- **Exercise**: Look below for the line that has "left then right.". Set down the lines from there through the line that has "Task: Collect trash", exactly as written.

[Collection entries]

=====

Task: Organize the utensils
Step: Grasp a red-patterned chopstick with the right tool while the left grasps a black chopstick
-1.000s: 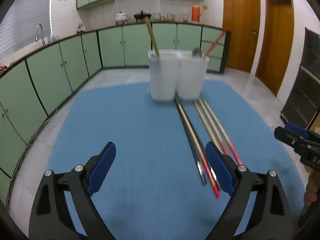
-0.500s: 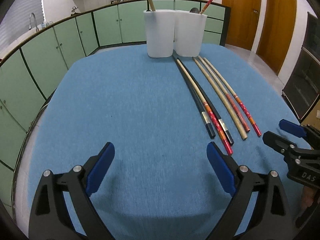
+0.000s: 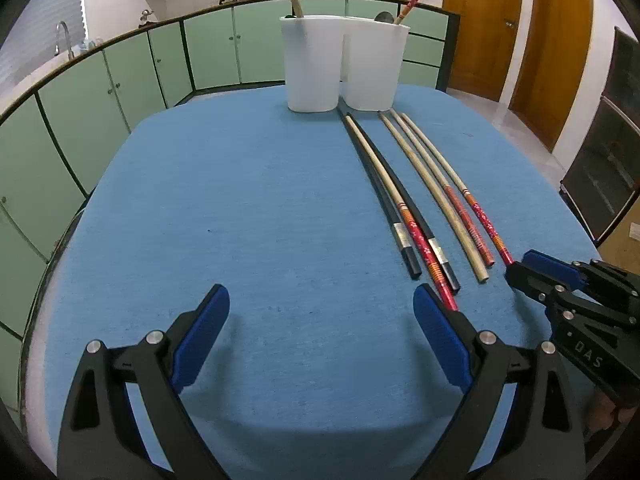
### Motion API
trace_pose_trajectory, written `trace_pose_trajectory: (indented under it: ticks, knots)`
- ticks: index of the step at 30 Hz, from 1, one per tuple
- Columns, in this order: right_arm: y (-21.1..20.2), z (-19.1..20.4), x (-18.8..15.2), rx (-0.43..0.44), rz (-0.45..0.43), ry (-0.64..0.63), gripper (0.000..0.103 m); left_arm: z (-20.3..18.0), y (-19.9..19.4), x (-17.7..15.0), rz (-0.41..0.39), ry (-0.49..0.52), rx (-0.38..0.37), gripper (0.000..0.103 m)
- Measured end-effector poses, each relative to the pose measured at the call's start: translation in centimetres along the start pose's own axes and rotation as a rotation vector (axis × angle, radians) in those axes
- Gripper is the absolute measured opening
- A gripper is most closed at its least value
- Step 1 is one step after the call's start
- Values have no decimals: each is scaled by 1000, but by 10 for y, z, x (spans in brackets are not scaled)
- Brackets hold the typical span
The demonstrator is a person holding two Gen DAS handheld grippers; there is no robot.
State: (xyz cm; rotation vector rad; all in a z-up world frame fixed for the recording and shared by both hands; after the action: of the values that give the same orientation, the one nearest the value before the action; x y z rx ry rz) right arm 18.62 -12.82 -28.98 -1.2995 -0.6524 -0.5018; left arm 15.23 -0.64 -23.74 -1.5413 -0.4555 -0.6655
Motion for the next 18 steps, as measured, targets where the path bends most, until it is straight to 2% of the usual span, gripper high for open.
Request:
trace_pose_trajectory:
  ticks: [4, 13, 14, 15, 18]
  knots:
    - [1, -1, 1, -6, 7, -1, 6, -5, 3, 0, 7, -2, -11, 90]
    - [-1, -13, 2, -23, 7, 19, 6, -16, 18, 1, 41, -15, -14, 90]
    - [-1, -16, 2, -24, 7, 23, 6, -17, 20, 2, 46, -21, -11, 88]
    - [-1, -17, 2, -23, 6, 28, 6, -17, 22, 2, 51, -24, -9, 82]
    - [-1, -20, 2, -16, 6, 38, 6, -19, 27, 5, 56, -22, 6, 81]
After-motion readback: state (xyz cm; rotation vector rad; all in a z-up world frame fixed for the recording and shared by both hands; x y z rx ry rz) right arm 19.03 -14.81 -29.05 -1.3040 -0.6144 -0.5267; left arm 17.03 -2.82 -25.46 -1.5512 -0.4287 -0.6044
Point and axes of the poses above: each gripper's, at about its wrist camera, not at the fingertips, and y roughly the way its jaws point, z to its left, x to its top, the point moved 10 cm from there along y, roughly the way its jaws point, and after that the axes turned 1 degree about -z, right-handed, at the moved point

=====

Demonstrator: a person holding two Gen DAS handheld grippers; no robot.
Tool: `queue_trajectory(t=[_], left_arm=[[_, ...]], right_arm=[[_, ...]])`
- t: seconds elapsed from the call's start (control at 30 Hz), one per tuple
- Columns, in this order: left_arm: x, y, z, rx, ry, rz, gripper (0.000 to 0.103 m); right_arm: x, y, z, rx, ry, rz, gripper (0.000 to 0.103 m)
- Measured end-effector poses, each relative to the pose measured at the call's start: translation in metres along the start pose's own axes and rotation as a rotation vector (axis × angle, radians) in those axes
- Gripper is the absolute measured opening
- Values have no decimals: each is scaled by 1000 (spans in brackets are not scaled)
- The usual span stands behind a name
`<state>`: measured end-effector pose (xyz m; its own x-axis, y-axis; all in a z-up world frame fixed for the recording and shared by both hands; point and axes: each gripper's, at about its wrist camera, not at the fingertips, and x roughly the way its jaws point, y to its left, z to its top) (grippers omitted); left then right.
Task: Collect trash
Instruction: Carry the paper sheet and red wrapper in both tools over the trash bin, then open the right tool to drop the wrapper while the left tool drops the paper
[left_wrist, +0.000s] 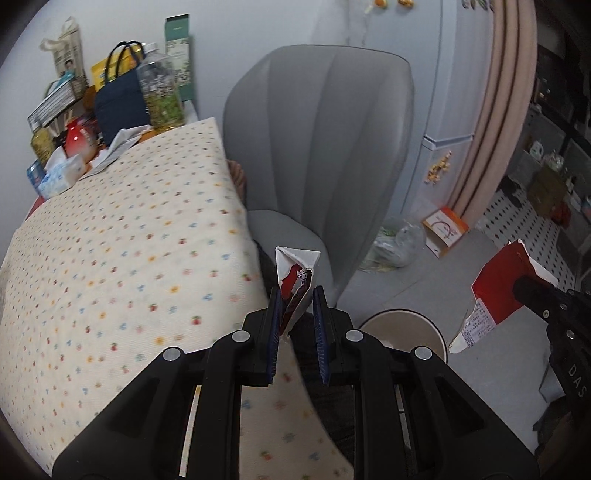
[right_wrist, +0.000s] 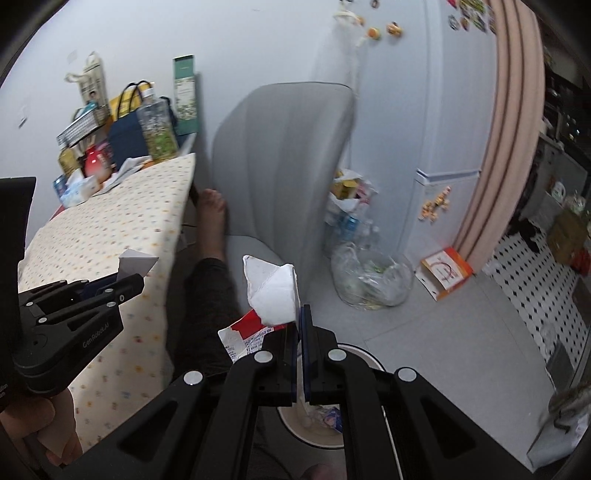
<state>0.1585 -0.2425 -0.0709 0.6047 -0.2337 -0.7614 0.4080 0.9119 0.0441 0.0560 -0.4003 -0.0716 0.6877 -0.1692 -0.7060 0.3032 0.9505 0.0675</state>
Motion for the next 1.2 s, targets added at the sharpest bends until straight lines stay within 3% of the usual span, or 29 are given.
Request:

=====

- **Answer to the problem**:
`<state>`: measured end-effector pose (xyz m; its own x-axis, y-axis; all in a z-up world frame fixed for the recording and shared by both hands; point and axes: each gripper's, at about its wrist camera, not at the fingertips, and x roughly the way its jaws point, y to its left, z to its top) (grippers omitted); left then right.
Task: Collect trash

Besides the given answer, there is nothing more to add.